Your task is to show every line in the listing below that includes "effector".

**Material provided**.

============

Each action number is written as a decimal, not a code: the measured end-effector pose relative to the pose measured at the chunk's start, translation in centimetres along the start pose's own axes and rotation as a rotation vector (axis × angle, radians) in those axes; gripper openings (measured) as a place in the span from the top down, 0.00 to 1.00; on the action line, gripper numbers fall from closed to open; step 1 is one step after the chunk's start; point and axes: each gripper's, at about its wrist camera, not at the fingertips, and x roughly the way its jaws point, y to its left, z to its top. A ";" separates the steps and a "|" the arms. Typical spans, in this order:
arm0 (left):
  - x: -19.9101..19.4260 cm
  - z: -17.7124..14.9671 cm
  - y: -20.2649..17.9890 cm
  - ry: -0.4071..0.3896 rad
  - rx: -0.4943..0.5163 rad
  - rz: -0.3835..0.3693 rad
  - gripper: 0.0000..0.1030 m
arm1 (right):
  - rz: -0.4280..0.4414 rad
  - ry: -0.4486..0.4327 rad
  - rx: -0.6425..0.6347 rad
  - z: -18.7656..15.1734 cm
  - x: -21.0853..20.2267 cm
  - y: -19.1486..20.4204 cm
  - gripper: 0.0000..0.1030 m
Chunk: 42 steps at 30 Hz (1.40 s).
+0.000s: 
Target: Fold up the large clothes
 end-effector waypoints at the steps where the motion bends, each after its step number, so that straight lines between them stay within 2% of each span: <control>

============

**Response**.
Each action number is written as a decimal, not a code: the measured end-effector pose relative to the pose measured at the chunk's start, translation in centimetres along the start pose's own axes and rotation as a rotation vector (axis × angle, radians) in those axes; gripper openings (measured) as a place in the span from the top down, 0.00 to 1.00; on the action line, gripper numbers fall from closed to open; step 1 is one step after the chunk's start; point and axes: each gripper's, at about its wrist camera, not at the fingertips, and x roughly the way its jaws point, y to its left, z to its top. A ";" separates the steps and a "|" the arms. Typical spans, in this order:
 end-effector waypoints at the steps where the motion bends, each after its step number, so that straight lines between them stay within 2% of each span: <control>

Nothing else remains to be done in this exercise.